═════ INFORMATION SHOWN

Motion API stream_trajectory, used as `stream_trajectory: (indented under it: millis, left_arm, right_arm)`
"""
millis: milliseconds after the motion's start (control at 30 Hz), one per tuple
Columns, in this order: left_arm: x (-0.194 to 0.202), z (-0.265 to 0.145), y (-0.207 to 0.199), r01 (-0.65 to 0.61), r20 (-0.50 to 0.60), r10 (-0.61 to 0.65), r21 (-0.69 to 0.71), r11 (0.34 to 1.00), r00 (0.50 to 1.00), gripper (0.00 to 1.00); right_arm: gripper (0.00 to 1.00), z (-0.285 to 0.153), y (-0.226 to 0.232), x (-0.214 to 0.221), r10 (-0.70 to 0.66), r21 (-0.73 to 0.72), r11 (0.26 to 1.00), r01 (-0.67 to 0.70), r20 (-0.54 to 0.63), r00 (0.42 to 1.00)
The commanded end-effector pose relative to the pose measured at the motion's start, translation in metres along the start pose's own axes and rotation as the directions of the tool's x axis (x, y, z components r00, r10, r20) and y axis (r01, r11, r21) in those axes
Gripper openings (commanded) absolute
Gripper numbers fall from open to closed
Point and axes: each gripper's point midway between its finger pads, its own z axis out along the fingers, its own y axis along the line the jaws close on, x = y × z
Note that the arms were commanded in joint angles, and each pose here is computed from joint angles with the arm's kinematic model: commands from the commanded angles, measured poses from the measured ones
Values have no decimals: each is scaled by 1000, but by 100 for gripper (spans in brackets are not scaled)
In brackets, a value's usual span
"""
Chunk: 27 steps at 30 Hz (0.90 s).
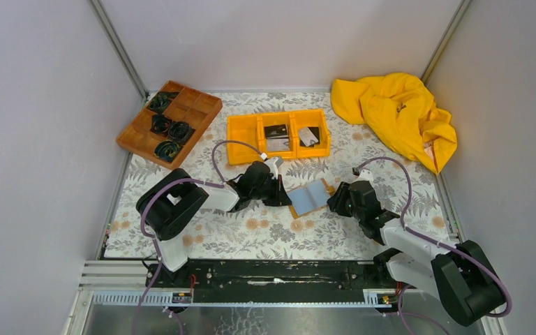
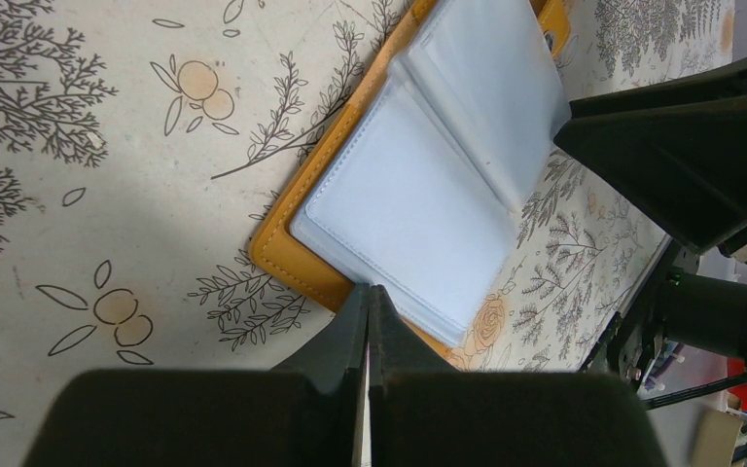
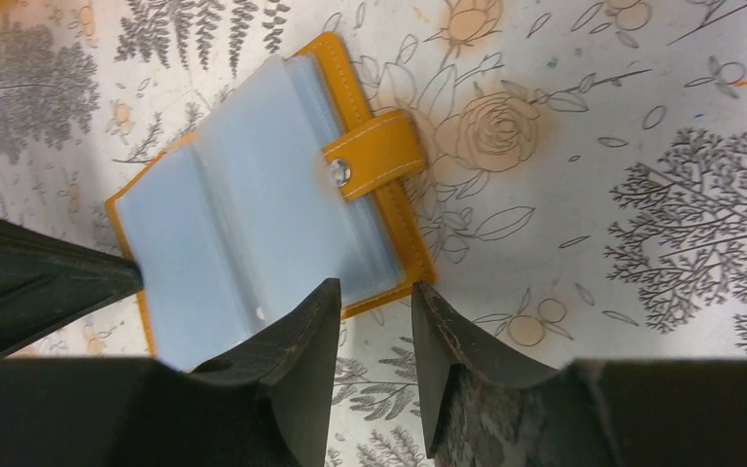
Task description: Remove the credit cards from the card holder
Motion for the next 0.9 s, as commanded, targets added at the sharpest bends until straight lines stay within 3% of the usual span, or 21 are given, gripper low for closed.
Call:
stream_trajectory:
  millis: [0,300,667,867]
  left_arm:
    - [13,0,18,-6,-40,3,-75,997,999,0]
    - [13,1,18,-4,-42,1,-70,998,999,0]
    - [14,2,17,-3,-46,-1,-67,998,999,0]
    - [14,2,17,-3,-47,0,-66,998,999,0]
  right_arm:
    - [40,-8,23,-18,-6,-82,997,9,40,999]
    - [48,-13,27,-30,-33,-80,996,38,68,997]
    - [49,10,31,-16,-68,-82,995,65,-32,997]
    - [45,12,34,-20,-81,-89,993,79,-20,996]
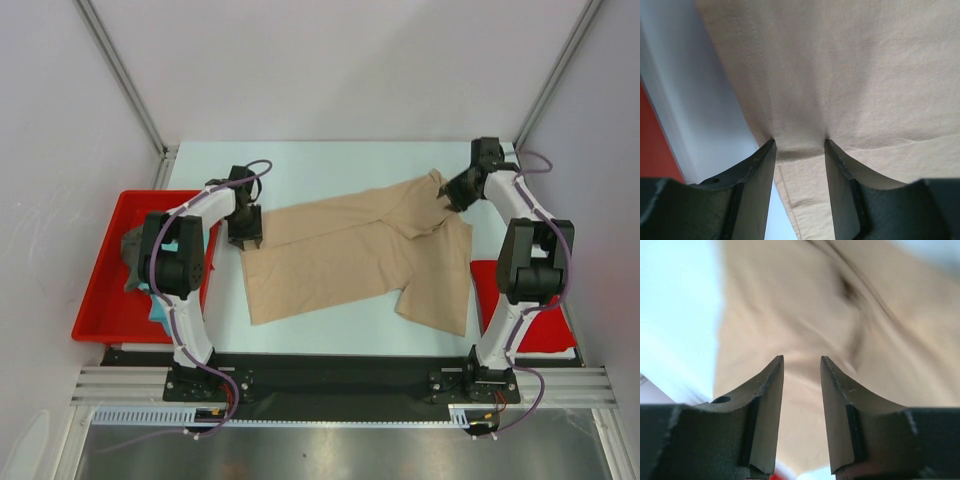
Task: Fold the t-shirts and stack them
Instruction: Fold the tshirt
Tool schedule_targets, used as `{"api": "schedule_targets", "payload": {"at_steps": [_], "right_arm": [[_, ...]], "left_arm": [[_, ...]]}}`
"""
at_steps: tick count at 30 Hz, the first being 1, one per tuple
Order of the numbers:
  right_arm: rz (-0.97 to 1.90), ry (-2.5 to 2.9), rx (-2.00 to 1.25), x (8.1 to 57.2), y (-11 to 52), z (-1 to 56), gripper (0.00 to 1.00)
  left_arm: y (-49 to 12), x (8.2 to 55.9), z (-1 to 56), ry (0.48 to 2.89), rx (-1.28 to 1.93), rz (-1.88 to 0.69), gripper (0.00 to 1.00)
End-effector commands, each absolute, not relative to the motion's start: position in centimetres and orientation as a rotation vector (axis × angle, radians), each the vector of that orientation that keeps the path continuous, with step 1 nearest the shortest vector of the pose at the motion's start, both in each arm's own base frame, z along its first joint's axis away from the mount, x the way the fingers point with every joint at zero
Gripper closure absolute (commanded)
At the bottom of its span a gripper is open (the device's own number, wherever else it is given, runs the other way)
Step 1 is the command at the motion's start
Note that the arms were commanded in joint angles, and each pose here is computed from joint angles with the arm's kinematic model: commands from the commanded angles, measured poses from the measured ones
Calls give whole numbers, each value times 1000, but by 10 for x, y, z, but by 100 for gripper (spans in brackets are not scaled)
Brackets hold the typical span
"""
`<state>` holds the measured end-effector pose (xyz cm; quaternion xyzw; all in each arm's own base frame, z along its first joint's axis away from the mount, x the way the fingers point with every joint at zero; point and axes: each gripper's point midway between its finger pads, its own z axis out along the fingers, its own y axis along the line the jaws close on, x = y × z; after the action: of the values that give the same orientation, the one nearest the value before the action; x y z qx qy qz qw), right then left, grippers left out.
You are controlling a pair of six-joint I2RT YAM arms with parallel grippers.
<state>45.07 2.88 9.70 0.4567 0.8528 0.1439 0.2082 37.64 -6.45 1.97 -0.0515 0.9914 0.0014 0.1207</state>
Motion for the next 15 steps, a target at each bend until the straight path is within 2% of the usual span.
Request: {"api": "schedule_targets", "payload": {"at_steps": [1,2,4,6,9,15], "right_arm": [[365,2220,810,538,12,140,60],[350,2235,774,550,10,136,58],[329,2242,650,588,7,134,48],[293,2260,593,613,3,126,43],[299,2284,505,629,6,117,37],[338,2279,449,633,12,104,36]], "left_arm": [[-66,389,32,2842,-126,-29,51],[-67,391,32,2843,-128,-33,51],[-69,393,33,2841,-124,-43,51],[-71,398,35,2834,-122,-58,51],[-73,403,37,2832,-114,-67,51],[-76,413,33,2847,-113,-74,51]]}}
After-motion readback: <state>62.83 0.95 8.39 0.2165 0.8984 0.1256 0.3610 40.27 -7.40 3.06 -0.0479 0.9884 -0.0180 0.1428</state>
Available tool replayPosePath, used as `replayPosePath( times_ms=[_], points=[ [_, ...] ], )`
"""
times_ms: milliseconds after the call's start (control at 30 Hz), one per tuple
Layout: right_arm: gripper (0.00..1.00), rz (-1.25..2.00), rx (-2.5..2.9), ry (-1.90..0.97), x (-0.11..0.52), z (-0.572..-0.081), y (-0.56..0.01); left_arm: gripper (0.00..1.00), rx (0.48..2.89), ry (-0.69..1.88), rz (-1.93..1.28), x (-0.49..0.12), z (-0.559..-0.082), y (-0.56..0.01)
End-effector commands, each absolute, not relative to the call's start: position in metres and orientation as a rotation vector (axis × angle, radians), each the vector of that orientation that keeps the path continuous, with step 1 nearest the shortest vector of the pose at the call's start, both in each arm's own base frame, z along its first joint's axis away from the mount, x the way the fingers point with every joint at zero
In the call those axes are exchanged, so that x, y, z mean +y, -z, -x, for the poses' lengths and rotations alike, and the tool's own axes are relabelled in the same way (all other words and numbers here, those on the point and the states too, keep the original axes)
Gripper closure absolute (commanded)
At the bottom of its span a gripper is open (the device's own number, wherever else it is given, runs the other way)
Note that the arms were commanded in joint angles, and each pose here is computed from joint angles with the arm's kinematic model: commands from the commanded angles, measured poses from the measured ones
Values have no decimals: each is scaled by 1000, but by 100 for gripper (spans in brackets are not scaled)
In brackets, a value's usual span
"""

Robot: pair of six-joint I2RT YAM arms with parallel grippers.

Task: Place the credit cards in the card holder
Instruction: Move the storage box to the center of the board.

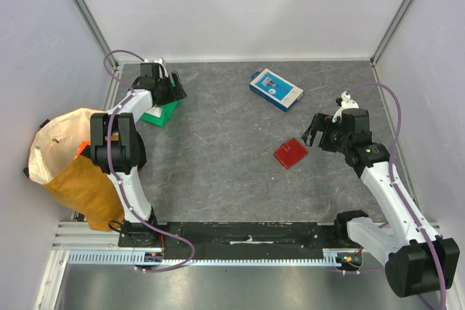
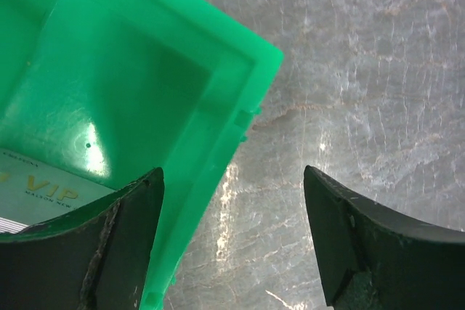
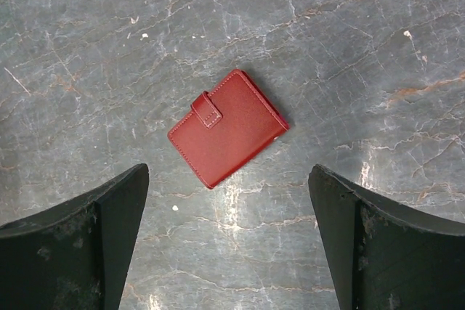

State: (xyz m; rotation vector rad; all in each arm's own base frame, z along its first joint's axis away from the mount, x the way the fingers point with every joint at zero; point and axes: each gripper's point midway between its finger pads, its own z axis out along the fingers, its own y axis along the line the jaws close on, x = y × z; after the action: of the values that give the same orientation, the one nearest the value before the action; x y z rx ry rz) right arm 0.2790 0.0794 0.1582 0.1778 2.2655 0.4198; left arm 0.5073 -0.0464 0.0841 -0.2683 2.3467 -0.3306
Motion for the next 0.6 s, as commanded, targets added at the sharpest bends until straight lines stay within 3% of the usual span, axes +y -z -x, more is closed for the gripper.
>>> replayPosePath(
  times_ms=[0,567],
  points=[
    [2,-199,2266,-407,77,-282,-154,18,2297,475,222,-71,-499,-107],
    [2,-235,2281,-413,77,-278,-145,20,2309,647,165,-164,-463,-106]
  ],
)
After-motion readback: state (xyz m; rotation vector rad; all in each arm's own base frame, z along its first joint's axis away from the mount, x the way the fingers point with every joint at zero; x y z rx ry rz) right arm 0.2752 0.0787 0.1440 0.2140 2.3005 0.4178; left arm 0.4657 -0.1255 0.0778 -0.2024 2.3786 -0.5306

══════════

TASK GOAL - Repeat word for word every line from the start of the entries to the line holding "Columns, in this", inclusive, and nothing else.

FINISHED EXERCISE -
Motion API stream_trajectory, used as `stream_trajectory: (indented under it: millis, left_arm, right_arm)`
"""
millis: milliseconds after the motion's start (control at 30 Hz), one per tuple
Columns, in this order: left_arm: x (-0.194 to 0.202), z (-0.265 to 0.145), y (-0.207 to 0.199), r01 (-0.65 to 0.61), r20 (-0.50 to 0.60), r10 (-0.61 to 0.65), r21 (-0.69 to 0.71), r11 (0.34 to 1.00), r00 (0.50 to 1.00), gripper (0.00 to 1.00); right_arm: gripper (0.00 to 1.00), z (-0.285 to 0.153), y (-0.226 to 0.232), x (-0.214 to 0.221), r10 (-0.70 to 0.66), r21 (-0.73 to 0.72), r11 (0.26 to 1.00), r01 (-0.67 to 0.70), r20 (-0.54 to 0.63), r00 (0.42 to 1.00)

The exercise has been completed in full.